O VAR deve voltar a intervir "apenas em situações claras e óbvias", disse o italiano: "Por um tempo, houve uma tendência de cada vez mais intervenções, mas acabamos exagerando."

A intenção é "não fazer intervenções microscópicas" mais. Nem mesmo para dar ao árbitro uma "segunda chance". Em vez disso, o VAR deve ser acionado somente em "erros claros e óbvios": "É futebol, não Playstation. Precisamos ter muito, muito cuidado."
O tempo das revisões do VAR preocupa Rosetti. Toda checagem que dura mais de 90 segundos traz o risco de "perder credibilidade".

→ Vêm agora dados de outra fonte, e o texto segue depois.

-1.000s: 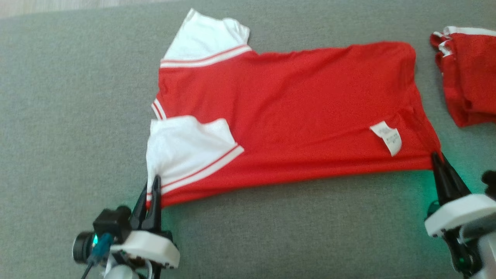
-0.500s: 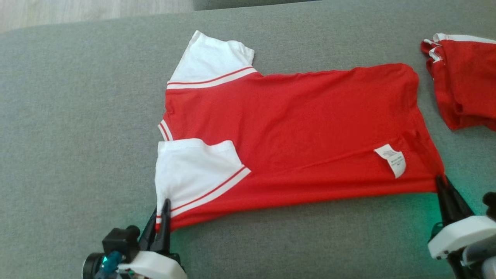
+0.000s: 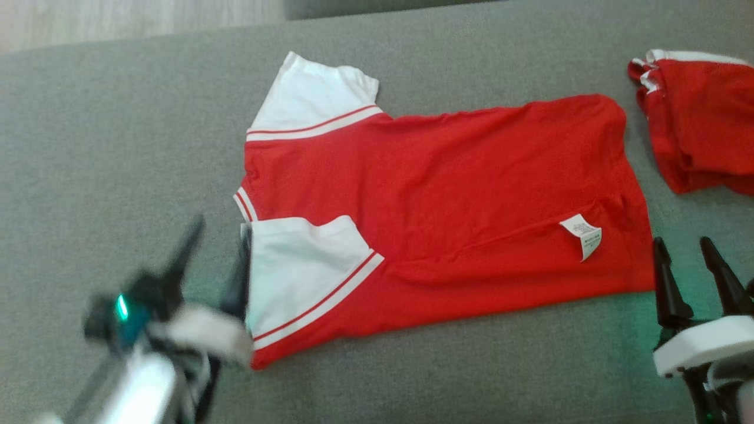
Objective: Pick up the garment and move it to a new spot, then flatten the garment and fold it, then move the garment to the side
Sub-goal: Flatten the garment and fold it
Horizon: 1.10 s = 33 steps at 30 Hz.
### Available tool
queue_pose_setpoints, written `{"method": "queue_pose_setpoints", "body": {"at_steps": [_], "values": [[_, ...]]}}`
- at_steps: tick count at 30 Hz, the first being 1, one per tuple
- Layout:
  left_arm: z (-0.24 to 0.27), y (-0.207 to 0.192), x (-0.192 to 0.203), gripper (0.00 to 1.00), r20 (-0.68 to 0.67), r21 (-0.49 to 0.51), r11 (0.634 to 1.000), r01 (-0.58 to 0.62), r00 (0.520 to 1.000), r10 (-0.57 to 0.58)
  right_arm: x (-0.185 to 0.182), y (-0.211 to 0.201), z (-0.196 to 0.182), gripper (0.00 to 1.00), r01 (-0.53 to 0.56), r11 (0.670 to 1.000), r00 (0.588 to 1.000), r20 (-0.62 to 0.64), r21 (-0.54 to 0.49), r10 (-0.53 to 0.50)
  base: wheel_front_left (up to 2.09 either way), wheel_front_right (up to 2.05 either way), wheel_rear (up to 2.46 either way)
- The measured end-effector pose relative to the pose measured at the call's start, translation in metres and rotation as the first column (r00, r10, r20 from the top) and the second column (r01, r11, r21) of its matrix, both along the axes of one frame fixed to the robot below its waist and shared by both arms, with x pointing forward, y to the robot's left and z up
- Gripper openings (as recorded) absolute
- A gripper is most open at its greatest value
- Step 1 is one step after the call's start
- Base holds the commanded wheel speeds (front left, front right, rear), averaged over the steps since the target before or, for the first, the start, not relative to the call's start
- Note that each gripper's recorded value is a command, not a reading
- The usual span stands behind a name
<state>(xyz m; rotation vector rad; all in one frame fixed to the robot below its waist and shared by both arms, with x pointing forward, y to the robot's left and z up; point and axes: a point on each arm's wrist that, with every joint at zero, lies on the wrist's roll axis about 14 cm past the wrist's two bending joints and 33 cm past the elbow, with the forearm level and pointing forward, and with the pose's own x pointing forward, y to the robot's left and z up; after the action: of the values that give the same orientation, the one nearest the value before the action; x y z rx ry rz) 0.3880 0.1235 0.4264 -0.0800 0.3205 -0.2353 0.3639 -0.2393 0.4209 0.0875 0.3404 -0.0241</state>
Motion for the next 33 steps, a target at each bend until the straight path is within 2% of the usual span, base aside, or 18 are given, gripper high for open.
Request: {"method": "queue_pose_setpoints", "body": {"at_steps": [6, 8, 11, 14, 17, 23, 28, 33], "values": [[0.055, -0.008, 0.077, 1.0, 0.13, 0.074, 0.991, 0.107, 0.985, -0.116, 0.013, 0.011, -0.002, 1.0, -0.034, 0.999, 0.999, 0.003, 0.0, 0.034, 0.0, 0.0, 0.0], [0.064, -0.019, 0.1, 1.0, 0.136, 0.111, 0.976, 0.187, 0.97, -0.201, 0.022, 0.014, -0.002, 1.0, -0.044, 0.999, 0.999, 0.009, 0.001, 0.044, 0.0, 0.0, 0.0], [0.064, -0.035, 0.131, 1.0, 0.091, 0.136, 0.954, 0.268, 0.955, -0.282, 0.035, 0.018, -0.004, 1.0, -0.058, 0.998, 0.998, 0.014, 0.001, 0.058, 0.0, 0.0, 0.0], [0.053, -0.042, 0.159, 1.0, 0.011, 0.145, 0.942, 0.303, 0.951, -0.308, 0.045, 0.021, -0.009, 1.0, -0.068, 0.998, 0.998, 0.009, -0.003, 0.068, 0.0, 0.0, 0.0], [0.018, -0.044, 0.193, 1.0, -0.168, 0.169, 0.922, 0.349, 0.932, -0.322, 0.049, 0.018, -0.025, 1.0, -0.065, 0.998, 0.997, -0.033, -0.008, 0.064, 0.0, 0.0, 0.0], [-0.026, -0.056, 0.205, 1.0, -0.325, 0.163, 0.891, 0.425, 0.875, -0.358, 0.042, 0.005, -0.039, 1.0, -0.032, 0.999, 0.997, -0.073, -0.025, 0.03, 0.0, 0.0, 0.0], [-0.047, -0.045, 0.225, 1.0, -0.373, 0.199, 0.888, 0.414, 0.87, -0.321, 0.033, -0.005, -0.047, 1.0, 0.0, 0.999, 0.995, -0.099, -0.039, -0.004, 0.0, 0.0, 0.0], [-0.07, -0.048, 0.232, 1.0, -0.425, 0.185, 0.891, 0.415, 0.851, -0.309, 0.027, -0.014, -0.055, 1.0, 0.029, 0.998, 0.992, -0.119, -0.048, -0.035, 0.0, 0.0, 0.0]]}}
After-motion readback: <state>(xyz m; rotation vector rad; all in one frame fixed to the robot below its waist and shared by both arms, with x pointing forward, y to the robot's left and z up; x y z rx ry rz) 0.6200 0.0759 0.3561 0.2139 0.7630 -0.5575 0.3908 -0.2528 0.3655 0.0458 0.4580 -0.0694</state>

Além disso, a dinâmica da jogada deve ganhar mais importância como critério para o cartão vermelho. As chamadas "decisões por imagem congelada" continuarão sendo exibidas, mas depois serão mostradas várias repetições em tempo real.

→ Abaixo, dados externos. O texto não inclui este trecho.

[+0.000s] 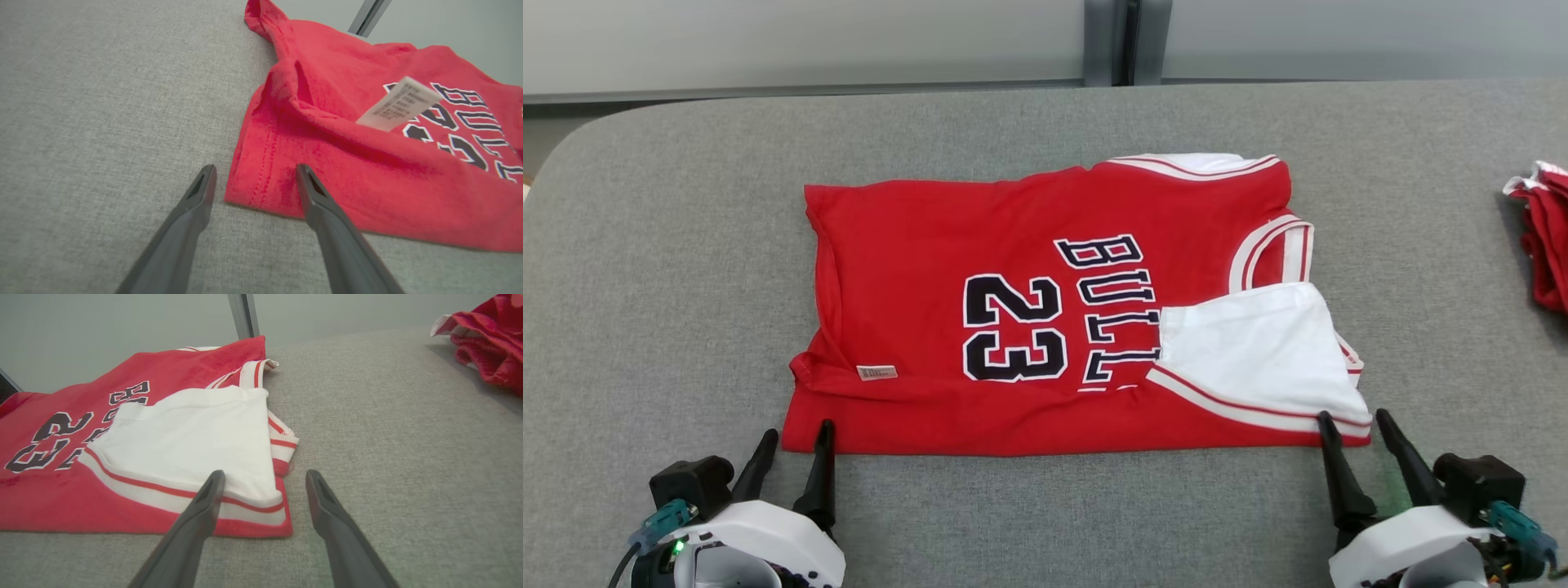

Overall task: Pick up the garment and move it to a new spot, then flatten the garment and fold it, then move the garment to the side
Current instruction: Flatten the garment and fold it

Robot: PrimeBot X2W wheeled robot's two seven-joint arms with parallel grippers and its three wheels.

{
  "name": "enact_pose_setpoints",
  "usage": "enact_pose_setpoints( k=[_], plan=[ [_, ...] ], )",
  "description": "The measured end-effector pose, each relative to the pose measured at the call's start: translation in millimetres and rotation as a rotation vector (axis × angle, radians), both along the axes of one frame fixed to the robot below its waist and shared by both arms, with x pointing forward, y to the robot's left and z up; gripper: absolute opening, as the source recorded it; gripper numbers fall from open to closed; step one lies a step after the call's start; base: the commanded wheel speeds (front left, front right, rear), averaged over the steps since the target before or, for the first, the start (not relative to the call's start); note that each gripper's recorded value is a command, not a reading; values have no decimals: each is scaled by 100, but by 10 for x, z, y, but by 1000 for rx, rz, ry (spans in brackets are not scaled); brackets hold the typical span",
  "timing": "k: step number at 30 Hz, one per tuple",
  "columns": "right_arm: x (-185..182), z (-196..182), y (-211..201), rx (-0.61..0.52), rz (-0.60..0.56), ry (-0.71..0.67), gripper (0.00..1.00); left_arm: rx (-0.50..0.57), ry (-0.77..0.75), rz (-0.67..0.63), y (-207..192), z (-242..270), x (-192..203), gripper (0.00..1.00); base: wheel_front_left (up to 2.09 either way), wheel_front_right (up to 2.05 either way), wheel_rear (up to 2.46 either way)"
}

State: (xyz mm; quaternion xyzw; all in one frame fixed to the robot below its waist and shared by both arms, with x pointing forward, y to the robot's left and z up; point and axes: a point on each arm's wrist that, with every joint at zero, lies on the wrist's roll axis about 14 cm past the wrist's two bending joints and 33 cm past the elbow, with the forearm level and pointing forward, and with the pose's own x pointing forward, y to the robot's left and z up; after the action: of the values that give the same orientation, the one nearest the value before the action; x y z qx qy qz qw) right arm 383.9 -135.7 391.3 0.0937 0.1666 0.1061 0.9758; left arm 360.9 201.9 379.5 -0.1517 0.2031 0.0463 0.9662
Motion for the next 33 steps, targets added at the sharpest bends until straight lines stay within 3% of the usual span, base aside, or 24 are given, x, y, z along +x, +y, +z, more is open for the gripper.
enact_pose_setpoints(
  k=[7,10,11,12,21,33],
  plan=[
    [65,-285,146,43,17,93,100,-79,86,13,40,-217,24,100,0,0,0],
    [88,-306,177,61,19,101,99,-86,96,-7,37,-242,41,11,0,0,0],
    [80,-325,182,64,21,111,39,-86,98,-12,35,-247,41,0,0,0,0],
    [85,-324,189,66,24,111,0,-84,100,-19,31,-251,43,0,0,0,0],
    [44,-233,165,101,11,89,0,-37,73,-52,47,-181,-25,0,0,0,0],
    [-506,-192,23,120,-23,159,0,-30,117,-54,103,-24,-452,0,0,0,0]
  ],
)
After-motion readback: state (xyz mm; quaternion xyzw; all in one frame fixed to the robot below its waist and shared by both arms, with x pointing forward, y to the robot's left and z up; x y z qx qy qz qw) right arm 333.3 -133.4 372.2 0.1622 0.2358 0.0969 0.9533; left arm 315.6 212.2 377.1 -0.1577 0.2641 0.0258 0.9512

Nova ferramenta chamada "Clear Line"
Foi o que explicou o chefe de arbitragem da UEFA, Rosetti, durante a apresentação do "Clear Line", uma nova plataforma online que oferece diretrizes claras para a aplicação uniforme das regras e do uso do VAR nas ligas europeias e nas competições continentais.
As decisões dos árbitros devem se tornar mais compreensíveis com o Clear Line, que está disponível para todos no site da UEFA e reúne cerca de 150 lances de referência.
"A ideia é garantir mais uniformidade na aplicação das regras", disse Rosetti em uma coletiva de imprensa.